## WORK INSTRUCTION
Whenever a line contains the string "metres", copy it out of the entries.

Data entries
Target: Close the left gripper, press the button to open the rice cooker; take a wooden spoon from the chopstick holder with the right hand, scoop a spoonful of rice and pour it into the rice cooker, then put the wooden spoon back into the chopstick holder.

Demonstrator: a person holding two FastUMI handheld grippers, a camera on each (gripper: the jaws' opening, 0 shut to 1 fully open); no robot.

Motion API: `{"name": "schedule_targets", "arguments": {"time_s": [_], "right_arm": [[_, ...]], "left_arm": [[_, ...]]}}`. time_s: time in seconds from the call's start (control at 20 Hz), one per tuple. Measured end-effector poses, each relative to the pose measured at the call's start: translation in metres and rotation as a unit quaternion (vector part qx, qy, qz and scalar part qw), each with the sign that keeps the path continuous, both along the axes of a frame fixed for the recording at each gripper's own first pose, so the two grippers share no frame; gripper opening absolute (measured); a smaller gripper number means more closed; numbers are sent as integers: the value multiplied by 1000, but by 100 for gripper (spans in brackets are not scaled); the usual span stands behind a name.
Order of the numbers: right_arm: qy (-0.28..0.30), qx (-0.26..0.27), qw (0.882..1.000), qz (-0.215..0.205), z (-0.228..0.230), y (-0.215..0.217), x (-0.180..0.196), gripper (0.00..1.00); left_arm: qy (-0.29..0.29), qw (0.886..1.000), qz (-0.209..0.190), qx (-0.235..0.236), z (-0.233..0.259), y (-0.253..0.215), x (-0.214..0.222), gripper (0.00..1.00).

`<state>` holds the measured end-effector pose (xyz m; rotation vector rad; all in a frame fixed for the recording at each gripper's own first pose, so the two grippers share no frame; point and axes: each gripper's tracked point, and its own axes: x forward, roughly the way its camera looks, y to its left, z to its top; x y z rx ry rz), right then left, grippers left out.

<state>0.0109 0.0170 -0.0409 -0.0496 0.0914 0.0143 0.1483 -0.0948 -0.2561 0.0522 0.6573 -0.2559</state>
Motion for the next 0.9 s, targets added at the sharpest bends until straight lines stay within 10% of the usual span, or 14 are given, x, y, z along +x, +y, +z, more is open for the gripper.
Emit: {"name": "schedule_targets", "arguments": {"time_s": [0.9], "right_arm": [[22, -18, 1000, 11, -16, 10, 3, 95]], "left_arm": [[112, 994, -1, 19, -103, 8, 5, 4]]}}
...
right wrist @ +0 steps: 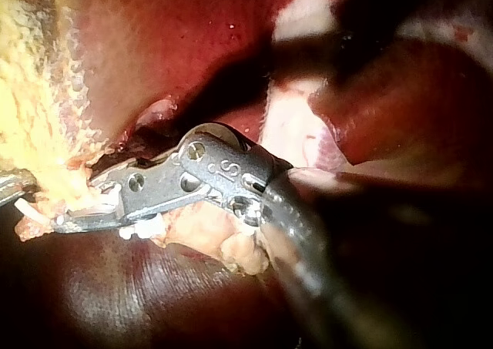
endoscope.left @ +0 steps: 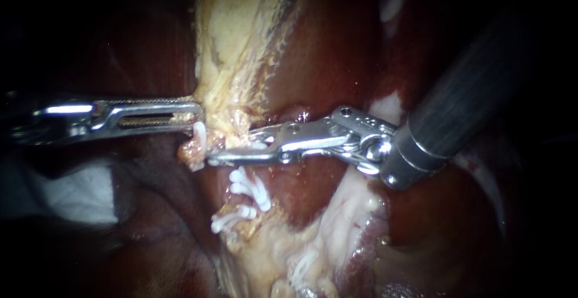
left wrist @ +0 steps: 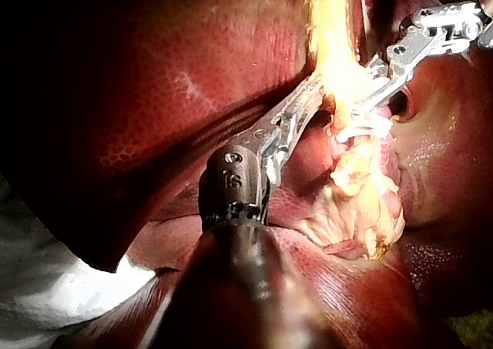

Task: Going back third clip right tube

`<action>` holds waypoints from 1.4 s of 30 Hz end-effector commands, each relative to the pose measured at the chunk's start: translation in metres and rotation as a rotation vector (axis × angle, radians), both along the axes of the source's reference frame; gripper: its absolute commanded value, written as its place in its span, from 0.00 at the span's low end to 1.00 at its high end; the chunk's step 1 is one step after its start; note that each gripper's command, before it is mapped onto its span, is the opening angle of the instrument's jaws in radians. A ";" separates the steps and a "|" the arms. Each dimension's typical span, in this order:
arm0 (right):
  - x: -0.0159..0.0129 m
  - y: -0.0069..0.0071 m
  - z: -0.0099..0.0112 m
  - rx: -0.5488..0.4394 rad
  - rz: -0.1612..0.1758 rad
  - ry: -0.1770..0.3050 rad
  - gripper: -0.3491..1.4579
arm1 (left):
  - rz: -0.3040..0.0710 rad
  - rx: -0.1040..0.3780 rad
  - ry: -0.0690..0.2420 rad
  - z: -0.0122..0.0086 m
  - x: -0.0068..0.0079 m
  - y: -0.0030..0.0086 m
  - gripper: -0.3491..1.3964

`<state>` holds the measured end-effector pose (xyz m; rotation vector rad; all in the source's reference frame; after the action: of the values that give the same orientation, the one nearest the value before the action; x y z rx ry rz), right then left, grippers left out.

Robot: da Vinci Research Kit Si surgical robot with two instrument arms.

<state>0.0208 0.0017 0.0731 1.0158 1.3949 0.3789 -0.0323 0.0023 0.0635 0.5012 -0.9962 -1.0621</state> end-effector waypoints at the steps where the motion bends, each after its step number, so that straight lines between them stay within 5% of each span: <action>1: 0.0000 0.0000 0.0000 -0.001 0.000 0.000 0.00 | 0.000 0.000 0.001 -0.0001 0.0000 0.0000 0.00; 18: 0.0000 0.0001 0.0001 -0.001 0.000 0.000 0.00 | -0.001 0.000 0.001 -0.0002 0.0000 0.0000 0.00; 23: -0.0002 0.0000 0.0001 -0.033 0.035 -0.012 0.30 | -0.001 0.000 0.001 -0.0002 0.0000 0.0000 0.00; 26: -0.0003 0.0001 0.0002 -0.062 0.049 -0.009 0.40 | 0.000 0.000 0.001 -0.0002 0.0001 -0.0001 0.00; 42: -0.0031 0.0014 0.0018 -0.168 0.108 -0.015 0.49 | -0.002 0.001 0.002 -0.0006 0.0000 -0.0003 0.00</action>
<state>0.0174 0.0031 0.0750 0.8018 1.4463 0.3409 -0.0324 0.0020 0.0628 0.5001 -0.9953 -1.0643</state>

## SOLVED PROBLEM
Motion API: `{"name": "schedule_targets", "arguments": {"time_s": [_], "right_arm": [[_, ...]], "left_arm": [[_, ...]]}}`. time_s: time in seconds from the call's start (control at 20 Hz), one per tuple. Measured end-effector poses, each relative to the pose measured at the call's start: translation in metres and rotation as a unit quaternion (vector part qx, qy, qz and scalar part qw), each with the sign that keeps the path continuous, both along the axes of a frame fixed for the recording at each gripper's own first pose, so the two grippers share no frame; gripper opening absolute (measured); a smaller gripper number means more closed; numbers are sent as integers: the value multiplied by 1000, but by 100 for gripper (spans in brackets are not scaled); the usual span stands behind a name.
`<action>` holds waypoints from 1.4 s of 30 Hz end-effector commands, each relative to the pose measured at the chunk's start: translation in metres and rotation as a rotation vector (axis × angle, radians), both along the axes of the source's reference frame; gripper: its absolute commanded value, written as its place in its span, from 0.00 at the span's low end to 1.00 at its high end; the chunk's step 1 is one step after its start; note that each gripper's command, before it is mapped onto its span, is the opening angle of the instrument's jaws in radians. A ";" separates the steps and a "|" the arms. Each dimension's typical span, in this order:

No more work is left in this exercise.